Not on social media at all? I'm instantly horny
The first thing I do when I match with someone on a dating app is google them. It feels important to know from the jump if someone is, say, a raging psychopath or — worse — a vocal conservative. If they’re on social media, though, I opt not to troll because I’m not interested in seeing someone’s awkward “pick me” selfie face before we even kiss. If they’re not on social media at all, I am instantly intrigued. Just the idea of a person being so confident that they don’t need to be validated by likes is like a magic boner pill to me. It’s hard for me to explain why I think dating someone with no social media is hot, so I decided to search for a little clarity on it.
“It can seem very mature to make a decision to avoid the often shallow, hyper-commercialized, internet echo chamber,” Stefani Goerlich, a Detroit-based psychotherapist. I agree; it seems like if someone isn’t wasting their time looking interesting on the internet, they may actually be interesting people IRL. That interpretation may be partially based on how rare social media abstinence is right now.
“People who make this decision may be seen as iconoclastic and exceptionally self-confident, since they are choosing to forego the instant gratification of upvotes, likes, and gif reactions,” Goerlich explains. There is, indeed, nothing hotter than a self-assured person. The correlation between self-confidence and attractiveness is not just folk wisdom. Recent studies suggest that women find men who appear more confident more romantically desirable, and social scientists are hard at work to decode exactly what role confidence plays in attraction.
Another reason why a Instagram-less person is hot to me is that social media can feel like a real barrier to getting to know someone. “People are recognizing that the internet is a false reality — even when we fill it up with snapshots of our actual, day to day realities,” says Goerlich. When someone opts out of that virtual world, you aren’t forced to wade through pages and pages of potentially inaccurate representations of them to figure out who they are. In other words, when someone doesn’t do social media, it makes them seem more “real.”
Goerlich says that abstaining from social media might not just be an initial point of interest, it can also help people in relationships maintain interest. “Some people might feel closer to their partner as well, since they are better able to dedicate their time and attention without the distraction of ‘pocket friends,’” says Goerlich. “In the same way that putting down a video game controller or closing a book creates opportunity for eye contact and connectivity; it can feel very attractive to know that our partners are prioritizing their relationship with us over the latest viral TikTok trend.” Basically, someone who isn’t social media obsessed might seem more able to pay attention to the person they’re dating.
It’s not just me who thinks it’s hot when someone keeps a low (or non-existent) social media profile. Recently, a slew of celebrities have come out as dating “normcore” folks, and the Twitterati is demanding that mixed clout relationships be honored. Bella Hadid and Issa Rae are both boo’d up with mysteriously not famous folks who don’t do the socials. You can probably imagine why powerful and iconic figures like Hadid and Rae might be seduced by the idea of being with someone who isn’t spending time with them just to show them off on IG.

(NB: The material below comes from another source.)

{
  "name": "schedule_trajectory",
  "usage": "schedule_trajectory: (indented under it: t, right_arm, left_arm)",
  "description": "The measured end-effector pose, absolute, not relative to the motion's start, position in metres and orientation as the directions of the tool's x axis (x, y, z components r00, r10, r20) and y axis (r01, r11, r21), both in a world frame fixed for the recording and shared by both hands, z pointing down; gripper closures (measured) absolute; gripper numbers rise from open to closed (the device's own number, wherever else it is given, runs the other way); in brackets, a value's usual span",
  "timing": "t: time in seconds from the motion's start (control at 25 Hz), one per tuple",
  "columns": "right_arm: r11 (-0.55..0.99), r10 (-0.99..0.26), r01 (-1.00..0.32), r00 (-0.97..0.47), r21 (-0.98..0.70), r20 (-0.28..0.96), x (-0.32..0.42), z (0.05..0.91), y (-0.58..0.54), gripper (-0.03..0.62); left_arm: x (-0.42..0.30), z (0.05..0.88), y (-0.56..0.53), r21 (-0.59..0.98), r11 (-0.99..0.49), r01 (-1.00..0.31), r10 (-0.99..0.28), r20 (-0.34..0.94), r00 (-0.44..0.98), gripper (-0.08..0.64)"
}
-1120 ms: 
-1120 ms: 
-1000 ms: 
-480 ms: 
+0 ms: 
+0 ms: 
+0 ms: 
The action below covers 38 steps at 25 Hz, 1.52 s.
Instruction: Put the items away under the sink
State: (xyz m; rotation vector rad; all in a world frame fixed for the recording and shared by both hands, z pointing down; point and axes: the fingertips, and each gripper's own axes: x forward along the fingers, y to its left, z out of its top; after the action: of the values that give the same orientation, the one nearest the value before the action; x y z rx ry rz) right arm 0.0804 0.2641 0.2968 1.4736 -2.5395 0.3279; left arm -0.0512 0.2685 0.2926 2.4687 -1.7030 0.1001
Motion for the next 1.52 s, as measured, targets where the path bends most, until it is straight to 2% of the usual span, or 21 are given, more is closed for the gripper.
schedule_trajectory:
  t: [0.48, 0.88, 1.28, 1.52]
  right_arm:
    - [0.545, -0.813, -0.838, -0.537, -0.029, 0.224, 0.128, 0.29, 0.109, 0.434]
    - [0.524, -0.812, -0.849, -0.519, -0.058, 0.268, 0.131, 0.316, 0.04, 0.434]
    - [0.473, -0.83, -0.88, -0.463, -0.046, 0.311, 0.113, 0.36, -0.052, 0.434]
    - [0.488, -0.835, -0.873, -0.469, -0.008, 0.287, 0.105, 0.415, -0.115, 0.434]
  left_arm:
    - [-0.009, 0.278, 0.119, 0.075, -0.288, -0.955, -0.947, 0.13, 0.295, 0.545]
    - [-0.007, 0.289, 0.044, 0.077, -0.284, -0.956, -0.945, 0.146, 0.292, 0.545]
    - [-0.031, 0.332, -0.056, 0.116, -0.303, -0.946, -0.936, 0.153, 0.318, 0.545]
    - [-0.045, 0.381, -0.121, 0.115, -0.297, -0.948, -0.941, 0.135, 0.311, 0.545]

It’s also partially a safety and privacy issue, says Goerlich. “Threats such as identity theft, revenge porn, and brigading by online trolls when one expresses an opinion online are all motivating factors in the move away from living such an exposed online life,” she explains. If someone isn’t active on the internet, they also may be less likely to lash out publicly if things go awry. As a person who has suffered through several very public-on-the-internet breakups, I can confirm that ensuring that someone won’t cyberbully me or try to get people to cancel me feels pretty important to my emotional well-being.

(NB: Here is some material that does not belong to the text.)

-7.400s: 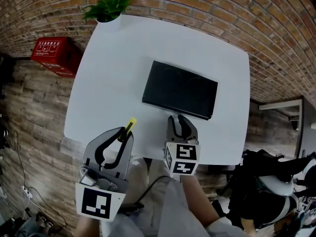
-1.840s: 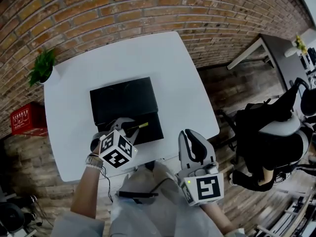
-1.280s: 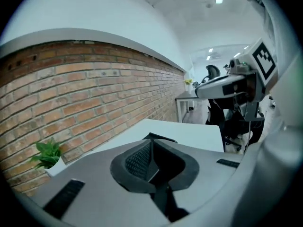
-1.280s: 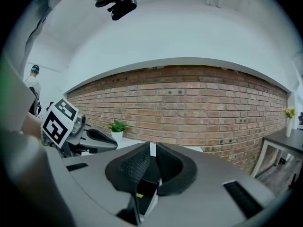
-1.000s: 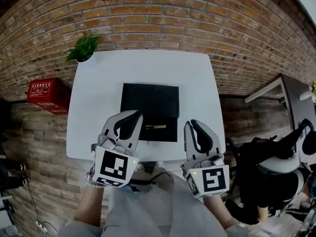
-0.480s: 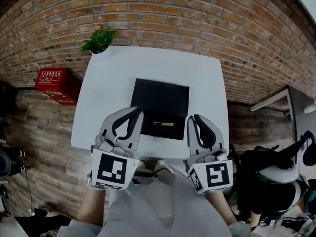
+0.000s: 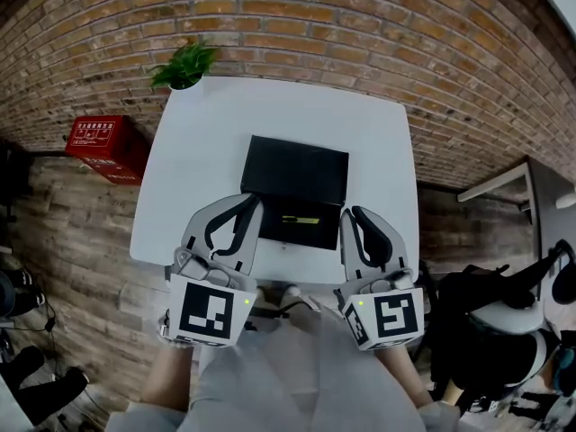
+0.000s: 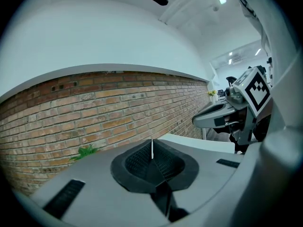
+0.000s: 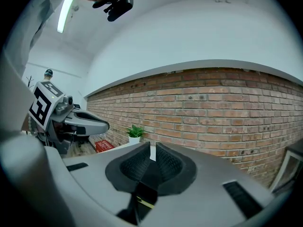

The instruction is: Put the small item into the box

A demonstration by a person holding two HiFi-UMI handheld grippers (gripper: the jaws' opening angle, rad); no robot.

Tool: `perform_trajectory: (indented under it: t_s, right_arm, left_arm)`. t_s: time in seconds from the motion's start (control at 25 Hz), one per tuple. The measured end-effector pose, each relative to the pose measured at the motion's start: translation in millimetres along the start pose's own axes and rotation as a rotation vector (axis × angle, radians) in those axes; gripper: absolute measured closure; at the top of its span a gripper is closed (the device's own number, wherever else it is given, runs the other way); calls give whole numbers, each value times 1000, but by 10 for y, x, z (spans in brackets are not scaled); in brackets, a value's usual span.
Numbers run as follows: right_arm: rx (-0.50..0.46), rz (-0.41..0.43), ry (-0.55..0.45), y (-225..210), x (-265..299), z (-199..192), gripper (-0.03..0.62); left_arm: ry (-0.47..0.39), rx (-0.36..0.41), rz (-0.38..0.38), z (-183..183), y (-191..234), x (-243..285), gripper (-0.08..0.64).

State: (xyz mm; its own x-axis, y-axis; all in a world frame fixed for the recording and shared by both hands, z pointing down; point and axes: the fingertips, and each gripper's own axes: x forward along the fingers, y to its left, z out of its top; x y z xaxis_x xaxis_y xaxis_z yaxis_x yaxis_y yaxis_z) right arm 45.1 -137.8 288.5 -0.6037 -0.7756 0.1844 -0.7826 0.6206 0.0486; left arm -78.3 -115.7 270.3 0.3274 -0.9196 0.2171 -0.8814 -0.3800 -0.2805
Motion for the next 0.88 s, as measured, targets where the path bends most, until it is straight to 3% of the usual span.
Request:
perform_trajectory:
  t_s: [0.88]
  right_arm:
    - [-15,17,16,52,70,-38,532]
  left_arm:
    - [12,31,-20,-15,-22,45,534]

Having a “low clout” partner may not be for everyone, but Goerlich can see why it’s appealing for young people. “[They are] very much aware of the fact that their lives are being commodified and sold- and choosing to opt out of this process is a principled stance for many,” Goerlich says. Laying low on social media, then, may demonstrate not just confidence, but values. These days, sitting out on social media is a way of standing up for real life. And, as Goerlich says, “Let's be real: People who are willing to stand up for what they believe in, even when it means sacrificing some convenient benefits, is sexy AF.”